**THE TASK:** For the word "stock", copy every line of the material that includes it.

**DATASET EXTRACT:**
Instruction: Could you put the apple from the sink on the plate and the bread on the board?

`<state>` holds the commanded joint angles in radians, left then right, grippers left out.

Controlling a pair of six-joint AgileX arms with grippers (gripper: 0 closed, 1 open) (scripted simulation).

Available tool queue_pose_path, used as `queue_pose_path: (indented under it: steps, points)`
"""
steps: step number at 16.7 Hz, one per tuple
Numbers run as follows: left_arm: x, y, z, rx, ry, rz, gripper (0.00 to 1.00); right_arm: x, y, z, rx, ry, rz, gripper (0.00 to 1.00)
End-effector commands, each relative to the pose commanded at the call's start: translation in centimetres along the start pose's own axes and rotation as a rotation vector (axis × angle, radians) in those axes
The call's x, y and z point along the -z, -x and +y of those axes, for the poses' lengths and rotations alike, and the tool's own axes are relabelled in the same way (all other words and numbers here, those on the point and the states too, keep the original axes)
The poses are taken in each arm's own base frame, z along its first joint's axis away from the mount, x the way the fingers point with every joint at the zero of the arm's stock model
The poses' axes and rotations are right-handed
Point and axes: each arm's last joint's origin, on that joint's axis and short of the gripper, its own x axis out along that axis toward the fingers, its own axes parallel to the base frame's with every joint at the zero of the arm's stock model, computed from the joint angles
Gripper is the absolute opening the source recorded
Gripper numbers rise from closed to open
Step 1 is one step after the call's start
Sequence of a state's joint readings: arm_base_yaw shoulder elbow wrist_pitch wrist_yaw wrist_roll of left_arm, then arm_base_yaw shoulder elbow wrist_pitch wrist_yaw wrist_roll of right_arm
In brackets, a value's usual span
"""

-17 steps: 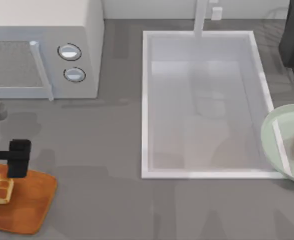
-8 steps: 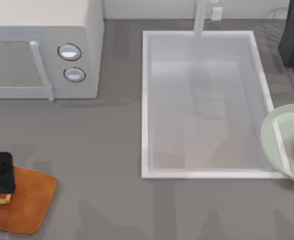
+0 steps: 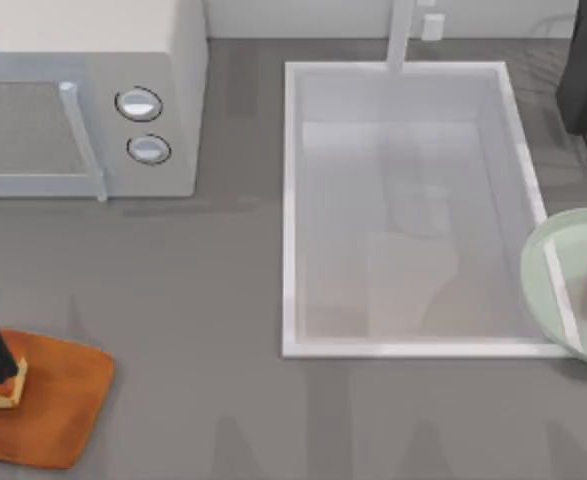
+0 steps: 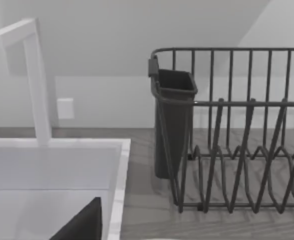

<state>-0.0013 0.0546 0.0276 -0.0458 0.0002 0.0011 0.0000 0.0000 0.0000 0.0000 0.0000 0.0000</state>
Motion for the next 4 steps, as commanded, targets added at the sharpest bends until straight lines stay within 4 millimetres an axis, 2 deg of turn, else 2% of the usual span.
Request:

**PROBLEM SOLUTION:**
The poses are taken in each arm's own base frame, z along its first joint's axis away from the mount, x the way the fingers point with every joint at the zero of the arm's stock model
Point and axes: each arm's last joint's origin, on that joint's axis and short of the gripper, its own x axis out along that axis toward the fingers, its own axes parallel to the base frame's with every joint at the zero of the arm's stock model, computed from the joint angles

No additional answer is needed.